Seriously, accountants serve two extremely useful functions:

  1. They can save you money.
  2. They keep you out of trouble with the tax collectors.

For example, a good accountant will tell you what expenses you can and can’t deduct from any income you receive. Deducting valid expenses is good: you pay less tax on whatever is left over. Deducting non-valid expenses is bad: if the tax agency finds out, you could be in serious trouble. (See All Capone.)

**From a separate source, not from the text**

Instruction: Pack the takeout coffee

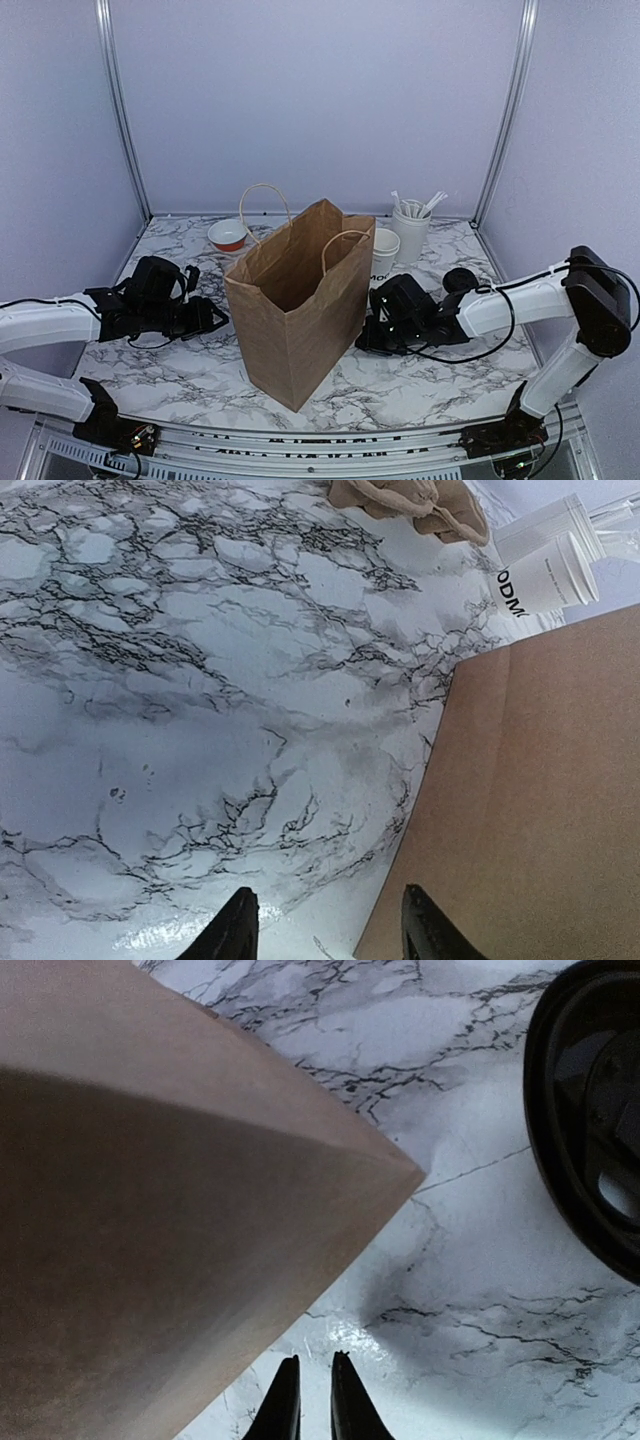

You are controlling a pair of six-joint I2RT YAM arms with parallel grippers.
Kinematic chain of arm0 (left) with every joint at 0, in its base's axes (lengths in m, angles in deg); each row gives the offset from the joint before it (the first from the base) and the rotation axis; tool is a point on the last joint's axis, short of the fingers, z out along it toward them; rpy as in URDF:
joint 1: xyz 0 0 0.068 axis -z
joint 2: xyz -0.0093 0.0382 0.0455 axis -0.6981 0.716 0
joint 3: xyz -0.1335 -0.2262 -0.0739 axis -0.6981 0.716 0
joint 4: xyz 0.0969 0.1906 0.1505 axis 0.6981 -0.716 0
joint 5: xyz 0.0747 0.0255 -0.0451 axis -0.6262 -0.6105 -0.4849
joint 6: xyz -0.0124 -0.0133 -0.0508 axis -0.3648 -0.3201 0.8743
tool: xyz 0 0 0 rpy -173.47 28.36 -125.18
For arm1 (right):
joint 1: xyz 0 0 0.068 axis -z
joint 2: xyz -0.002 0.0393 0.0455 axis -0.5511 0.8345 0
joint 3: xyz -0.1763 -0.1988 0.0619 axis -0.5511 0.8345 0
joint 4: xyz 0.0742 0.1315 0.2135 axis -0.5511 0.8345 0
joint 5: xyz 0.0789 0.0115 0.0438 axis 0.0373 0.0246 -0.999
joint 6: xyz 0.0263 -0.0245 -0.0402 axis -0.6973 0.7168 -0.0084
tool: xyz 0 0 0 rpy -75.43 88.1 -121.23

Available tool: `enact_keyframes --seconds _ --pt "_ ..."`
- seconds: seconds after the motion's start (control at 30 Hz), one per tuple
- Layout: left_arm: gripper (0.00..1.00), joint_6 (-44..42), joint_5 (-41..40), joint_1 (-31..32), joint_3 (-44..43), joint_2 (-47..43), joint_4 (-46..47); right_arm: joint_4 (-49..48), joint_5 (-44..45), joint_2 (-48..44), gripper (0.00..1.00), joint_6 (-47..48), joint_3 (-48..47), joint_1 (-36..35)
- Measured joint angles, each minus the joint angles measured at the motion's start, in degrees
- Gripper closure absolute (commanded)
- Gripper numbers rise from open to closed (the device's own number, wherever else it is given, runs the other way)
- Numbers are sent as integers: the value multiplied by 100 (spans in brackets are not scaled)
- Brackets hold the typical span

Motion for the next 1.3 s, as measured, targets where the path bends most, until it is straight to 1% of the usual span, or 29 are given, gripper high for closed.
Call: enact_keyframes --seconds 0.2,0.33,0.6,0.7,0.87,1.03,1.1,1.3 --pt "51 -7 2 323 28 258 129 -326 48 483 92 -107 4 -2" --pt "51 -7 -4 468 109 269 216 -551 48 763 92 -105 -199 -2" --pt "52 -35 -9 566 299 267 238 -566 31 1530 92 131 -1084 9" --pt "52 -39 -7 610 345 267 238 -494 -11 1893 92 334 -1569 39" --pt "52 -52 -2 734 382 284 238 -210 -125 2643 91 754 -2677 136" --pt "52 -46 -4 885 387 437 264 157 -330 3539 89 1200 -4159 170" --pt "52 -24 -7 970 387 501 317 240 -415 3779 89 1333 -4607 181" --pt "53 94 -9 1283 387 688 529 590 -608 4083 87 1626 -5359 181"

Now it’s true that consulting an accountant may cost money. If you have no income from writing, maybe it’s too early for you to go to that expense. But it’s never too soon to start keeping track of your finances. Here’s what I’d recommend for anyone who hopes to make money from writing some day:

Starting right now, keep every scrap of paperwork that might possibly be relevant to your writing.
In particular, keep receipts for expenses. You don’t have to get fancy; I used to just have a plastic freezer bag labelled with the year, and I put every receipt inside. Also keep any paperwork from household expenses—eventually you’ll want to claim the expenses in connection with having a home office, so now is the time to get into the habit of keeping relevant records. If receipts are purely digital (e.g. charges emailed to you), consider printing them out so that you have a hardcopy record.
Keep a spreadsheet (e.g. in Microsoft Excel or Google Sheets) recording income and expenses.
When recording an expense, separate the cost of the item from any sales tax paid on top, and record both. Try to be consistent in the terms you use. For example, don’t use “Printer paper” for one purchase and “Paper for the printer” for another. You want to be able to sort your data so that lines for similar expenses are all collected together. By the way, you should also use a spreadsheet to record mileage and/or other car expenses related to your writing.

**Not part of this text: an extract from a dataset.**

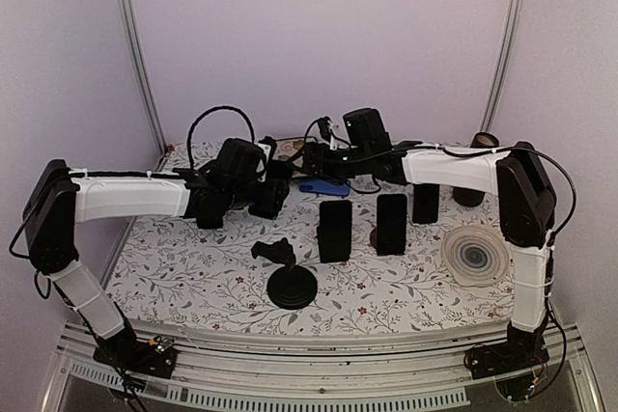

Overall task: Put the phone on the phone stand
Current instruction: Pass from the left arm to the right

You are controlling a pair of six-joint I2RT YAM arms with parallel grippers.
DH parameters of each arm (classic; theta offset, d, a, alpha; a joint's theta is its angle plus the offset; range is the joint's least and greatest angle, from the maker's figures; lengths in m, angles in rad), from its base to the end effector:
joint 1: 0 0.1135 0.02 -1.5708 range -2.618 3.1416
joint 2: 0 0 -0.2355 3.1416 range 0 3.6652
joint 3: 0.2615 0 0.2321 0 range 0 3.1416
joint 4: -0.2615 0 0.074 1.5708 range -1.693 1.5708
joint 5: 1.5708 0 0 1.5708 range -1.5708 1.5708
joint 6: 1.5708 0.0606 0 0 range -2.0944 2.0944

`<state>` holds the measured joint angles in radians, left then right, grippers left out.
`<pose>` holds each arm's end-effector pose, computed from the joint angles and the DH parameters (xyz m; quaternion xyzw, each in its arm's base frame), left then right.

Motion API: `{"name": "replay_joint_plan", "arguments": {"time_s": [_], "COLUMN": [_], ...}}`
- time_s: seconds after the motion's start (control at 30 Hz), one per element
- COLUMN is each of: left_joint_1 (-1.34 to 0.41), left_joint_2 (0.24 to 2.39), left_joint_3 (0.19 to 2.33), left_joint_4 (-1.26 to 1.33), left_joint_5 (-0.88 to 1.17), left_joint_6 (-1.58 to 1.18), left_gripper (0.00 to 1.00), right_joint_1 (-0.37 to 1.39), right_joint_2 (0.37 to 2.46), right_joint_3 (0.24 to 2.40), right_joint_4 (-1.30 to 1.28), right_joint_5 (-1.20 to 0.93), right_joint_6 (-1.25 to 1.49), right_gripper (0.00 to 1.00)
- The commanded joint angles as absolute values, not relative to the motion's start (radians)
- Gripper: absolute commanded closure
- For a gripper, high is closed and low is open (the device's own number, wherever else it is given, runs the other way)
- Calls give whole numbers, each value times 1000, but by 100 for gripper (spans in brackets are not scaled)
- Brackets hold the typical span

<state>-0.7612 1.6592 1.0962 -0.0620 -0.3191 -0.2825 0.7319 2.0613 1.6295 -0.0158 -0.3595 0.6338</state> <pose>0.2803 -0.2408 0.2022 0.1381 0.8710 -0.1016 0.4603 0.3410 0.3350 0.2253 -0.1359 0.8271 0.4480 0.3110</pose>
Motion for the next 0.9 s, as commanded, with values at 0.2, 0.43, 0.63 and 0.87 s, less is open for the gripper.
{"name": "replay_joint_plan", "arguments": {"time_s": [0.2, 0.43, 0.63, 0.87], "left_joint_1": [-769, -772, -772, -772], "left_joint_2": [1579, 1579, 1580, 1572], "left_joint_3": [1077, 1087, 1092, 1098], "left_joint_4": [86, 91, 92, 82], "left_joint_5": [-265, -250, -242, -221], "left_joint_6": [-264, -255, -247, -244], "left_gripper": [47, 47, 47, 40], "right_joint_1": [726, 726, 726, 726], "right_joint_2": [2135, 2174, 2173, 2140], "right_joint_3": [1662, 1685, 1689, 1683], "right_joint_4": [126, 198, 238, 242], "right_joint_5": [-478, -528, -556, -564], "right_joint_6": [778, 844, 880, 868], "right_gripper": [22, 36, 59, 97]}}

The point here is to develop good habits of record keeping sooner rather than later. The more you record, the more information you have. You can see how much you’re spending on your writing, and that knowledge may be useful.

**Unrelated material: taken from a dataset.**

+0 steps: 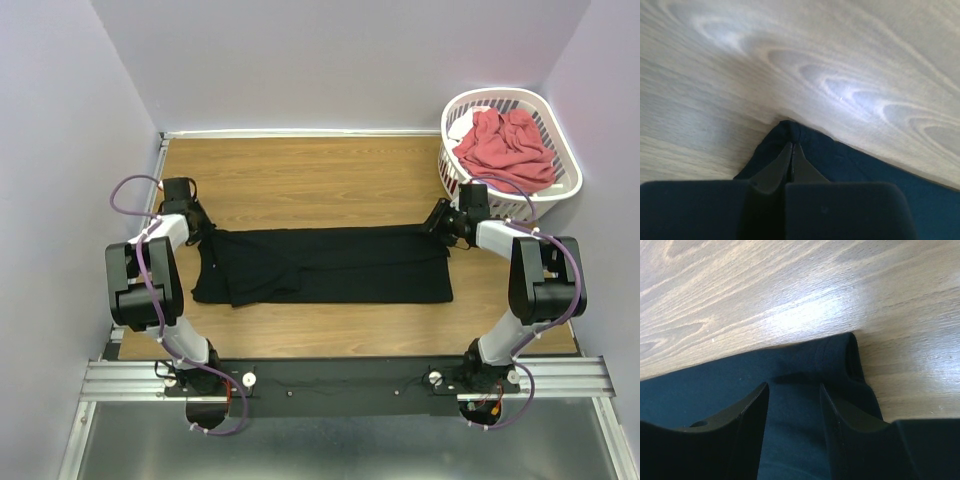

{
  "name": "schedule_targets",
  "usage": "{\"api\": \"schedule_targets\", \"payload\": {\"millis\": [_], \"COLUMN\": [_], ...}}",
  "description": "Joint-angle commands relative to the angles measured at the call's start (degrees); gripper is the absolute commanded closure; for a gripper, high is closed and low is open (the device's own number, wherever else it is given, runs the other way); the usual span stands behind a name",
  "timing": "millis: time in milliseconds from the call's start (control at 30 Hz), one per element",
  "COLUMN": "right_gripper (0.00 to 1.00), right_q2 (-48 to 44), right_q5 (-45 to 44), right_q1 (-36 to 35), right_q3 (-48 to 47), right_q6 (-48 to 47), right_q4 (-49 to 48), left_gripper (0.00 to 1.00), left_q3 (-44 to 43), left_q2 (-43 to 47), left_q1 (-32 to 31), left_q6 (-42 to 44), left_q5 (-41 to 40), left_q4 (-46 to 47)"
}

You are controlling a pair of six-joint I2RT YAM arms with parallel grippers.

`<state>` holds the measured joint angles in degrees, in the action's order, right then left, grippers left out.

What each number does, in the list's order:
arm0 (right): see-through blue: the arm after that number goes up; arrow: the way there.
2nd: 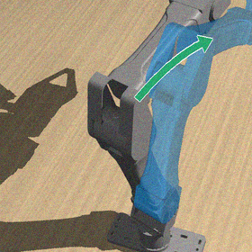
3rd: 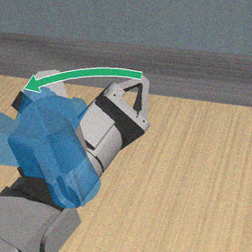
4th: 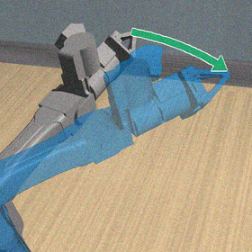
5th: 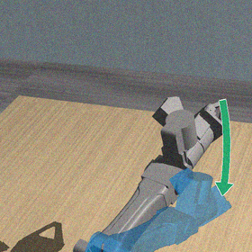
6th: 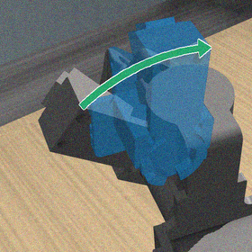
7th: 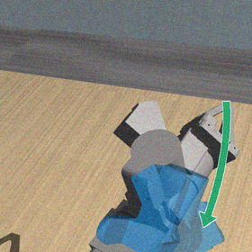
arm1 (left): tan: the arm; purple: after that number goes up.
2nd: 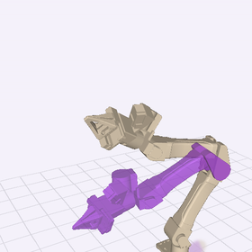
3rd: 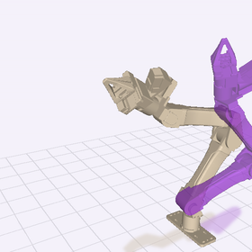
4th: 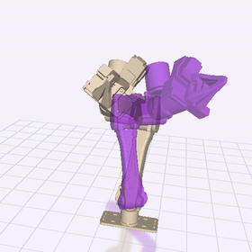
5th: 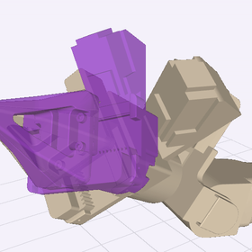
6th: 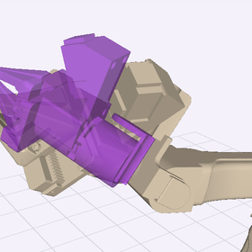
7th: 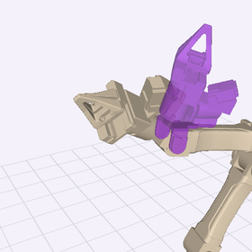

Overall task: Fold and stack the t-shirts
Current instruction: Fold the tshirt

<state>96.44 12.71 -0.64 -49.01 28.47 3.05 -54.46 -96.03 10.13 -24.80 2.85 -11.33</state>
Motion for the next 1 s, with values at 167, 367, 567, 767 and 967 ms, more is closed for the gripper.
{"api": "schedule_targets", "payload": {"millis": [167,367,567,767,967], "right_gripper": [0.48,0.47,0.45,0.44,0.46], "right_q2": [3.6,2.2,-3.9,-8.8,-4.8], "right_q5": [-4.1,1.7,6.6,8.8,9.7], "right_q1": [0.4,0.0,-4.1,-14.4,-22.7], "right_q3": [2.3,0.9,-0.7,-2.6,-3.5], "right_q6": [0.1,-2.4,-3.4,-0.2,3.1], "right_q4": [2.0,2.1,3.2,3.2,-0.1], "left_gripper": [1.0,0.86,0.47,0.44,0.43], "left_q3": [-2.8,-3.4,-1.5,4.3,12.0], "left_q2": [0.9,-0.2,9.4,22.9,29.4], "left_q1": [1.5,1.4,0.7,-0.9,-4.8], "left_q6": [1.1,1.3,0.9,-1.5,-3.3], "left_q5": [-9.4,-5.3,-4.3,-3.1,2.1], "left_q4": [-1.2,0.3,-1.1,-2.3,-3.3]}}
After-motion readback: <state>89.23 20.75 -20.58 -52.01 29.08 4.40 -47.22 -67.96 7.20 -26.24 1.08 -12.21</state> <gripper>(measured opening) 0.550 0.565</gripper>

BUT…eventually, talk to an accountant. They’ll tell you if your jurisdiction requires that you keep records in a particular format. They’ll tell you which of the expenses you’ve recorded are actually deductible. They’ll tell you how long you need to keep receipts. And much else beside.

So tl;dr: start keeping receipts and records now. It’s good practice. Consult an accountant as soon as you can justify the expense, and definitely as soon as you make any income.

(By the way, I have a friend who’s an accountant and she says she doesn’t charge for initial consultations. She’d rather help potential clients keep proper records right from the start than to go through the hassle of trying to clean things up later on. You may or may not find someone who’ll talk to you for free, but I suspect a lot of accountants won’t charge very much for an initial get-together. For them, it’s a good investment of their time to avoid headaches later on…and accountants love good investments.)